DUA

1.4K 60 0
                                    

"Ya, kita lupain aja. Toh sebentar lagi gue mati." Iqbaal mendahului langkah kedua temannya. Meninggalkan mereka yang kini belum berhenti menggeleng heran melihat kepergian Iqbaal.

***

"Gue tahu!" Iqbaal menoleh ke samping kanannya, menggebrak meja Kiky.

Kiky dan Bastian mengerutkan kening. Arti dari raut wajahnya mungkin berupa pertanyaan, "Kenapa?"

"Salsha!" Ujar Iqbaal dengan nada girang. "Salsha mantan gue yang ke-6 bang!" Iqbaal semakin antusias. Ia yakin. Dengan terkaannya saat ini.

"Maksud lo? Cewek yang dimaksud peramal itu Salsha?" Kiky menguraikan maksud perkataan Iqbaal.

"Oh God! Ayo lah Baal. Dia udah punya cowok. BD, anak Jurnalis." Bastian memutar bola matanya. "Lo gak mungkin rebut dia dari tangan BD," lanjut Bastian.

"Gue inget. Dia satu-satunya cewek yang paling merasa sakit hati, dia mohon-mohon sampe nelepon orang tua gue, supaya gue gak mutusin dia. Mungkin gue emang harus minta maaf sama dia, dan... Berusaha mencintai dia lagi." Iqbaal semakin antusias mengingat kenangannya sebagai laki-laki biadab.

"Yayaya. Dan pasti Salsha waktu itu perlu perjuangan yang keras untuk move on dari lo. Dan mungkin aja sampai saat ini dia masih benci banget sama lo." Bastian menatap sarkastik.

"Yang penting hidup gue tetep lanjut. Gimanapun caranya!" ujar Iqbaal. Sedetik kemudian laki-laki itu sudah melesat, menghilang di telan pintu kelas.

Pandangan Iqbaal kini tertuju pada papan jadwal di depan fakultasnya. Memperhatikan gerakan telunjuknya, mencari jadwal kelas Salsha.

"Mana mana mana?" Iqbaal tak henti menggumam pada dirinya sendiri.

'Tap'

Hingga jari telunjuknya menemukan satu kelas dimana Salsha berada sekarang. Dengan cepat Iqbaal berbalik badan dan...

'Dukh'

Bahu kanannya menghantam kening seorang gadis yang tengah melintas melangkah di koridor.

"Maaf," ujar Iqbaal tanpa basa-basi lain.

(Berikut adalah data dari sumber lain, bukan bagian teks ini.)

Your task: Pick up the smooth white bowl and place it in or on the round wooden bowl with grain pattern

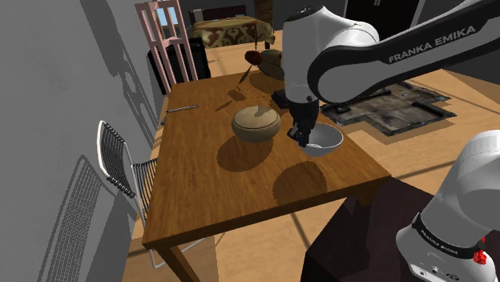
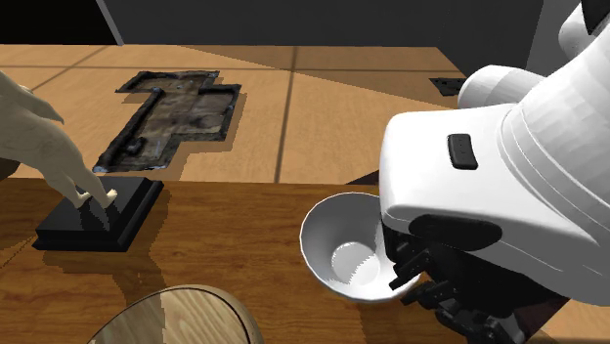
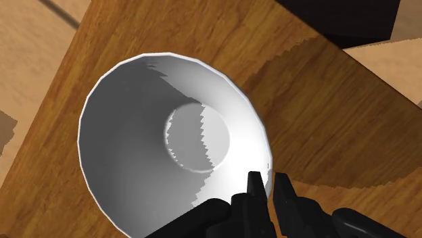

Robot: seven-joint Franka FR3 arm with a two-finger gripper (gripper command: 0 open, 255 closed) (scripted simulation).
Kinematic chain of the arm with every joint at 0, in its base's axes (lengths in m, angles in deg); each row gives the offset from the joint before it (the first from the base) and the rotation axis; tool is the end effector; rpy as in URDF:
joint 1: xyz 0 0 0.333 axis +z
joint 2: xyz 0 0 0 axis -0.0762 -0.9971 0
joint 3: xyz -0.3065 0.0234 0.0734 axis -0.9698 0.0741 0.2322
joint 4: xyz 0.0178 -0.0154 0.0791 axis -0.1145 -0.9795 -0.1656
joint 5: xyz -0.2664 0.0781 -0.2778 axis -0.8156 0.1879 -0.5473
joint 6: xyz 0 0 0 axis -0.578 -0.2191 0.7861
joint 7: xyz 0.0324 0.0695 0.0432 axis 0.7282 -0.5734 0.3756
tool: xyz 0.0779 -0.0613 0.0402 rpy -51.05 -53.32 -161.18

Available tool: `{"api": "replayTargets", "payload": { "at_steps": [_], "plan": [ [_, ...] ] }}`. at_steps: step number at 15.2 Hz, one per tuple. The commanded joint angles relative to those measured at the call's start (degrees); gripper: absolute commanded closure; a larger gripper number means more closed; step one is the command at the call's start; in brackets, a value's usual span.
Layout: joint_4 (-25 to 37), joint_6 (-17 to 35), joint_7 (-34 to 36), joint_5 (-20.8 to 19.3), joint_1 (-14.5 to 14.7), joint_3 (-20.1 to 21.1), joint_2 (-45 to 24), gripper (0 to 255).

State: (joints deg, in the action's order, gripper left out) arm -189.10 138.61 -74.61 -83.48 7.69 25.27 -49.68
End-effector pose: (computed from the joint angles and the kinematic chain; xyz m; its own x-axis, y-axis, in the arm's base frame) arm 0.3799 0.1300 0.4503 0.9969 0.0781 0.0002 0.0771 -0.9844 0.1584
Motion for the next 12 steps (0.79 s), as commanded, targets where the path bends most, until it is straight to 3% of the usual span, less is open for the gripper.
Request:
{"api": "replayTargets", "payload": {
  "at_steps": [1, 12],
  "plan": [
    [1.17, -1.59, -0.31, 0.03, -0.02, -0.2, 0.43, 255],
    [8.49, -10.3, -1.56, 0.1, -0.11, -0.94, 1.91, 255]
  ]
}}
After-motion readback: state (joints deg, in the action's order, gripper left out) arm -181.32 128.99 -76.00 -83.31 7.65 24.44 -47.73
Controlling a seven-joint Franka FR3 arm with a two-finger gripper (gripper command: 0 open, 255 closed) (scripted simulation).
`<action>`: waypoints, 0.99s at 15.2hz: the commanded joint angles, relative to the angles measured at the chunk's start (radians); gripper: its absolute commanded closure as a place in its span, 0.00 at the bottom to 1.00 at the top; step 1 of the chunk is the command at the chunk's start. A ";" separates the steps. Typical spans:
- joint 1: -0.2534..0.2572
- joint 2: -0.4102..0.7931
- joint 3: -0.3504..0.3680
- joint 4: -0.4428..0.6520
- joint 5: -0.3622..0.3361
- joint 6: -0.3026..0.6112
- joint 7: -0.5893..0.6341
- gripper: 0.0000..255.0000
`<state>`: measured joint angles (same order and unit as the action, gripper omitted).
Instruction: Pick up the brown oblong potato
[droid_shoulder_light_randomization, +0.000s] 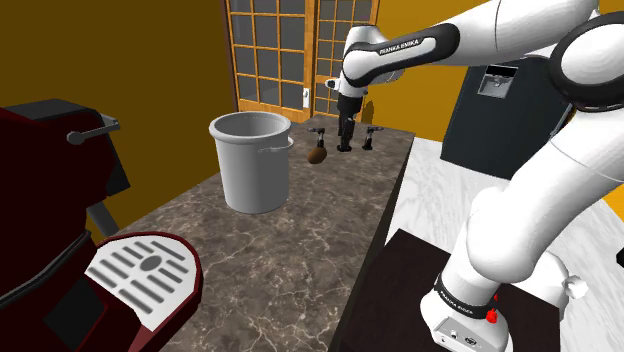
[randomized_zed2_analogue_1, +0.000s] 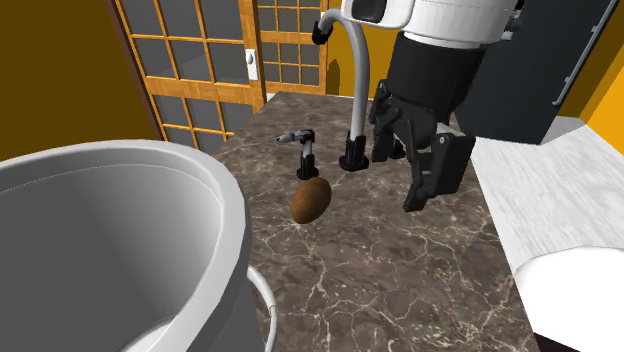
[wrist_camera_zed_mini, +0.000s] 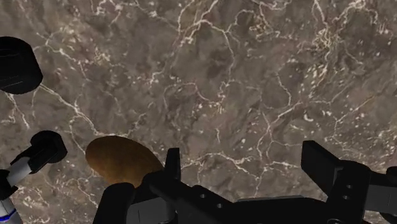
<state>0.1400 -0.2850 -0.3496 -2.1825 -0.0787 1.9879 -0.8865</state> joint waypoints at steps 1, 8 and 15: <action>0.016 0.086 -0.028 0.056 0.018 0.023 -0.111 0.00; 0.025 0.387 -0.061 0.274 0.119 0.073 -0.460 0.00; 0.003 0.541 -0.038 0.374 0.168 0.113 -0.611 0.00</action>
<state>0.1439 0.2478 -0.3896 -1.8067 0.0858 2.0905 -1.4926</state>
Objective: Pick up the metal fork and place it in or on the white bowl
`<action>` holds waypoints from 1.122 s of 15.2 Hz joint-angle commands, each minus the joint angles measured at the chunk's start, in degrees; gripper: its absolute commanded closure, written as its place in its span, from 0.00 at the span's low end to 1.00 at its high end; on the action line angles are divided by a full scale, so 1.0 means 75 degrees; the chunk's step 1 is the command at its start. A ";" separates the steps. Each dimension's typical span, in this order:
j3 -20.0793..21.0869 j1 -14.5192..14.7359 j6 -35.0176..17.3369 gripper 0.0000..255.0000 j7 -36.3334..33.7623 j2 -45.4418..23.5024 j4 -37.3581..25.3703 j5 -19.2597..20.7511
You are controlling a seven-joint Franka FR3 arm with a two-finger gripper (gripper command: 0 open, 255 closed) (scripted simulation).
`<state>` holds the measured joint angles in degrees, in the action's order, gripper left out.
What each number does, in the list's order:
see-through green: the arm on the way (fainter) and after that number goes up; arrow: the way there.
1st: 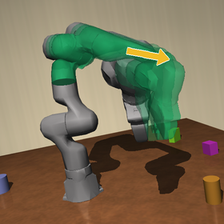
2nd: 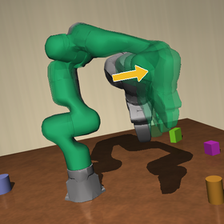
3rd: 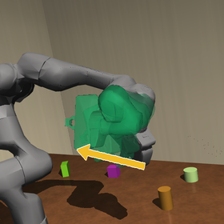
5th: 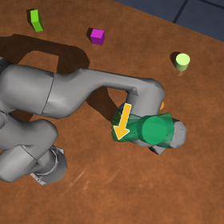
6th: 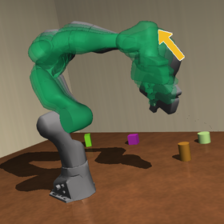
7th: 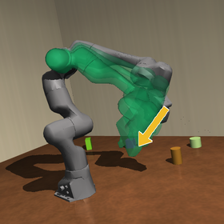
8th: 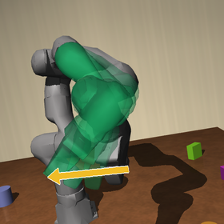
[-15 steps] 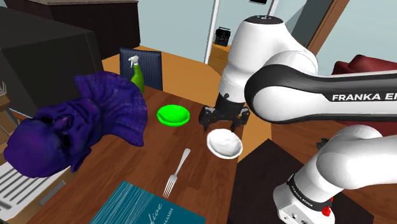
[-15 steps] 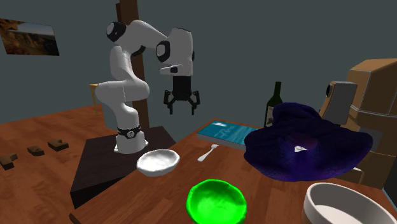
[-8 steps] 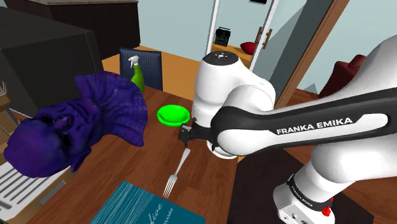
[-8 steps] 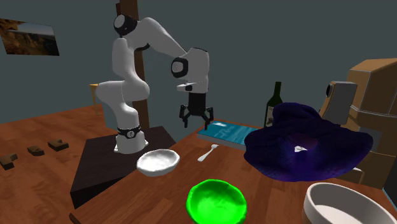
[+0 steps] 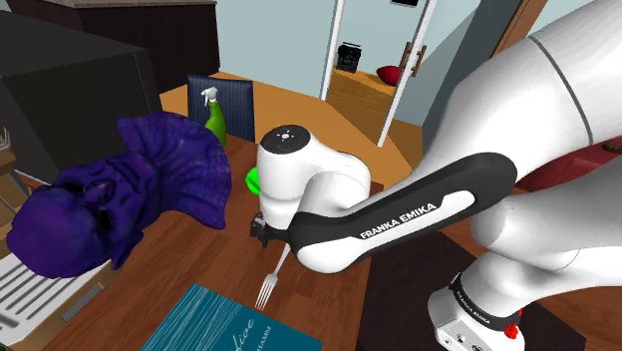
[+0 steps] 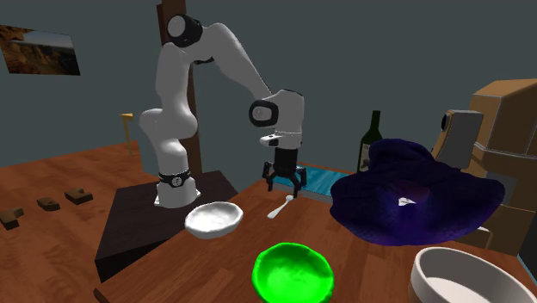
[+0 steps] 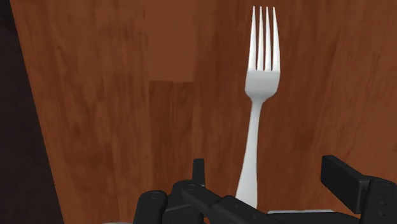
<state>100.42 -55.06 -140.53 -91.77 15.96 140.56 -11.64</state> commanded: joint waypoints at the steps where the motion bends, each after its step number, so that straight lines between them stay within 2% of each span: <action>1: 0.0794 -0.0737 -0.0173 0.00 0.0107 0.0206 -0.0055 -0.0351; 6: 0.1856 -0.1718 -0.0603 0.00 0.0588 0.0653 -0.0018 -0.1036; 7: 0.1967 -0.1819 -0.0650 0.00 0.0643 0.0705 -0.0017 -0.1116; 14: 0.1966 -0.1818 -0.0650 0.00 0.0645 0.0707 -0.0017 -0.1118; 15: 0.1966 -0.1818 -0.0650 1.00 0.0645 0.0707 -0.0018 -0.1118; 17: 0.1966 -0.1818 -0.0649 1.00 0.0645 0.0707 -0.0018 -0.1118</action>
<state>115.16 -68.70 -145.41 -86.93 21.26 140.43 -20.03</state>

Meninggalkan gadis itu yang kini masih meringis.

"Tunggu." Iqbaal menghentikan langkahnya. Sepertinya ia melewatkan sesuatu. Gadis itu. Mata Iqbaal terbelalak. Sepertinya ia mengingat sesuatu. Ya. Gadis itu, gadis yang semalam ia curigai mengambil kunci apartemennya di minimarket, 'tidak sengaja' mengambil maksudnya.

Langkah Iqbaal berbalik, menjenjangkan lehernya, menyelap-nyelipkan tubuhnya di antara jejalan mahasiswa di koridor, mencari gadis itu. Kemana gadis itu tadi? Seingat Iqbaal, ia tadi mengenakan kaos biru muda dengan celana ehhmmm... Bukan! Bukan celana, tapi rok berwarna...

"Heh." Iqbaal menarik lengan gadis itu dengan kencang, membuat gadis itu berputar berbalik menghadapnya.

"Apaan sih!" Gadis itu masih sesekali meringis. Menatap Iqbaal yang kini berdiri di hadapannya.

"Kunci apartemen gue!" Tanpa basa basi dengan nada membentak, bukan bertanya, membuat gadis itu sedikit tersentak.

"Kunci? Ada."

"Mana?"

"Di rumah gue." Ucap gadis itu dengan cuek.

"Terus gimana cara gue ngambilnya?" Iqbaal merasa gadis itu menyebalkan.

"Tunggu sampai mata kuliah gue habis. Jam 2 siang." Ujarnya, lalu memasuki kelasnya dengan langkah gontai.

Iqbaal menarik lengan gadis itu. Menarik tali tas yang menggantung di bahu gadis tersebut, dan dengan lancang mengaduk-aduk isi tasnya. "Ini jaminannya." Ujar Iqbaal mengambil ponsel gadis itu dan menyimpan ponsel miliknya ke dalam tas itu lagi.